Wot I Think: Brigador

Ice-cool cyberpunk, mass destruction, Syndicate-esque pro-tyranny tone, vast cityscapes, fluid action. Consequence-free chaos in the city of tomorrow. With customisable mechs. And hover-tanks. And Killdozers. And a neo-80s soundtrack. You’re gonna love Brigador [official site] – unless you’re looking for a mech strategy game.

Sure, you can choose your mech loadout and have to manage the old walker chestnut of legs/torso pointing in opposing directions, but this is closer to a twin-stick shooter than anything else. Albeit one with solid mouse and keyboard controls and the extra complication of movement switching between rotating and strafing depending on whether you’re piloting a mech or a tank. There is a strong need for tactics, particularly in terms of ammo and health management, weapon physics, crowd control and particularly targeting specific enemies before they sound the alarm, but where it most deviates from anything bullethellish is that your manavoureability is starkly limited by the tonnes-heavy deathmachine you’re controlling.

There are smaller, faster, more fragile mechs and tanks available, but even then shields and counter-measures mean it’s never the frantic dance of a Robotron. Save for the fact that the screen is a near-unending hive of bullets, lasers and explosions. If anything, it looks and feels like I remember Syndicate feeling, but of course it’s far more detailed and far more adrenal than that now slow and stark game ever really was.

Brigador is glorious to behold – sweeping, detailed cityscapes clad in neon-flecked night, ordered and peaceful when a level begins, shattered and smoking by the time it ends. On the one hand it looks lo-fi, but on other the tide of destruction and intricate units make me feel as though I’m playing a tabletop game come to explosive, carefully-lit life.

A carefully-deployed explosive can create a chain reaction of tumbling buildings, and, of course a well-timed stomp can dispatch a horde of enemies simultaneously. It’s a very specific power fantasy, recreated with clear love, prizing scale and effect well above anything like simulation. Not what the die-hard Mechwarrior fan craves, no, but the broader category of mech-lovers will be in hog heaven.

I love everything Brigador does, and yet I don’t quite love it, because despite its wonderful robo-toys, industrial-scale carnage and impeccable aesthetics it can be a frustrating old dear to play. It’s not that it’s hard as such, but the interface presentation makes life harder than it needs to be- and death more frequent than it’s probably supposed to be.

Perhaps this is a consequence of playing on a 1440p monitor (oh woe is me, etc), but the abiding darkness, tininess of all the units and lack of a zoom means I have to squint to work out which way my mech’s legs or tanks’ fronts are facing, which wouldn’t be such a problem if only the time taken to perform said squint and then correct direction to suit is often all that’s required to end up dead – as it charging headfirst into rather than away from a powerful enemy cos I didn’t realise my mecha-crotch was pointed in that direction.

It perhaps further reduces the simulation side of things, but I do strongly recommend turning on the directional indicator arrow in settings – although even then it’s tiny and easily-obscured. The night’n’neon aesthetic is cool as heck, but I think perhaps it’s a little too dark for its own good.

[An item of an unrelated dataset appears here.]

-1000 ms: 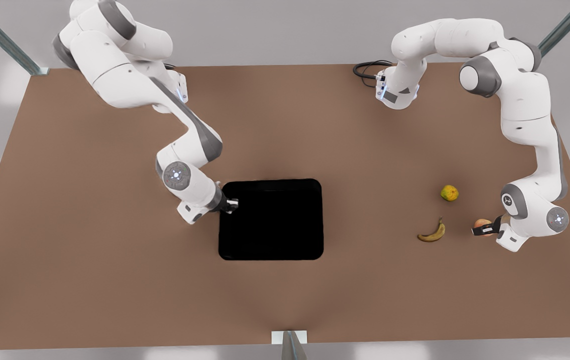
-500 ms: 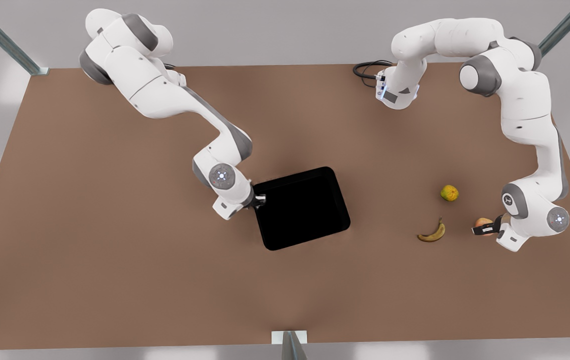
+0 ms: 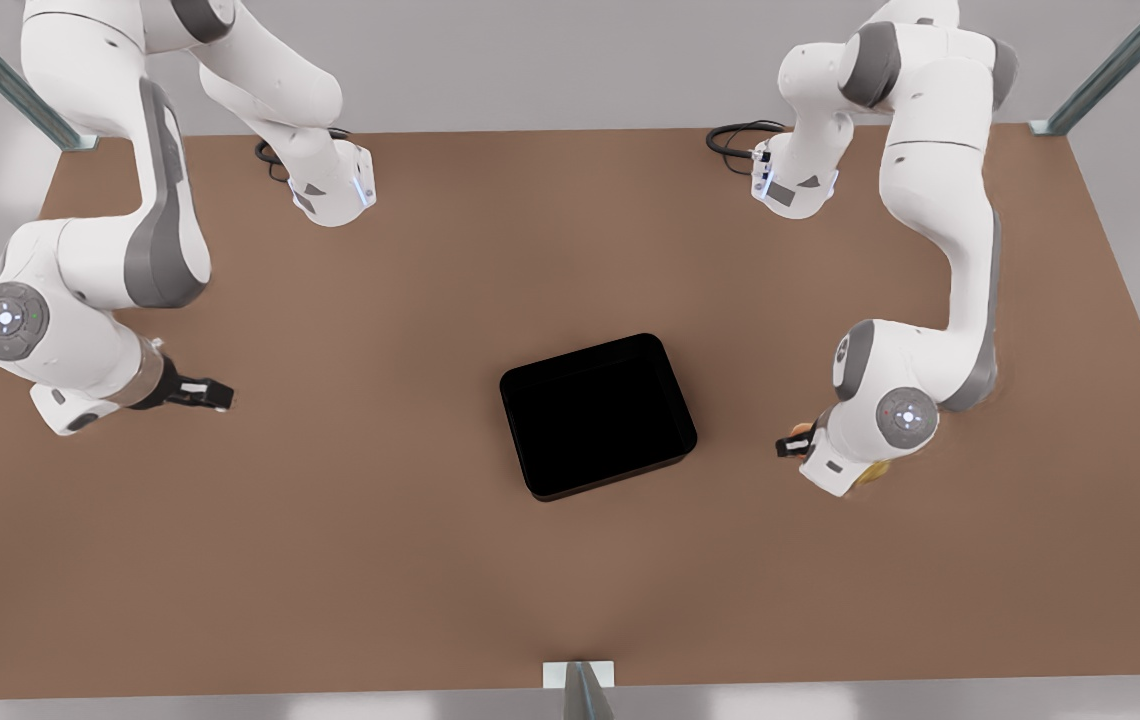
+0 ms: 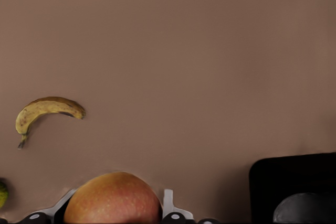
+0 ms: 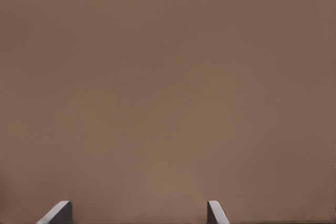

I had a similar problem with how far away the health/shields/ammo meters, positioned at top-left, are from the action, which broadly rages in the central area of the screen. Again, the time taken to pan my eyes from what I’m shooting to what condition my poor mech is in is often enough to be lethal, so I don’t do it anything like as much as I should. Most of the time, I don’t quite realise I’m in trouble until I’m suddenly dead.

It’d spoil the minimalism I know, but health and ammo bars hovering over the mech itself would solve this problem entirely. Hell, simply more warning signs such as klaxons and smoke would help. It only takes a heartbeat to glance up and left, yes, but in the midst of Brigador’s delightfully heated battles, a heartbeat can be all it takes.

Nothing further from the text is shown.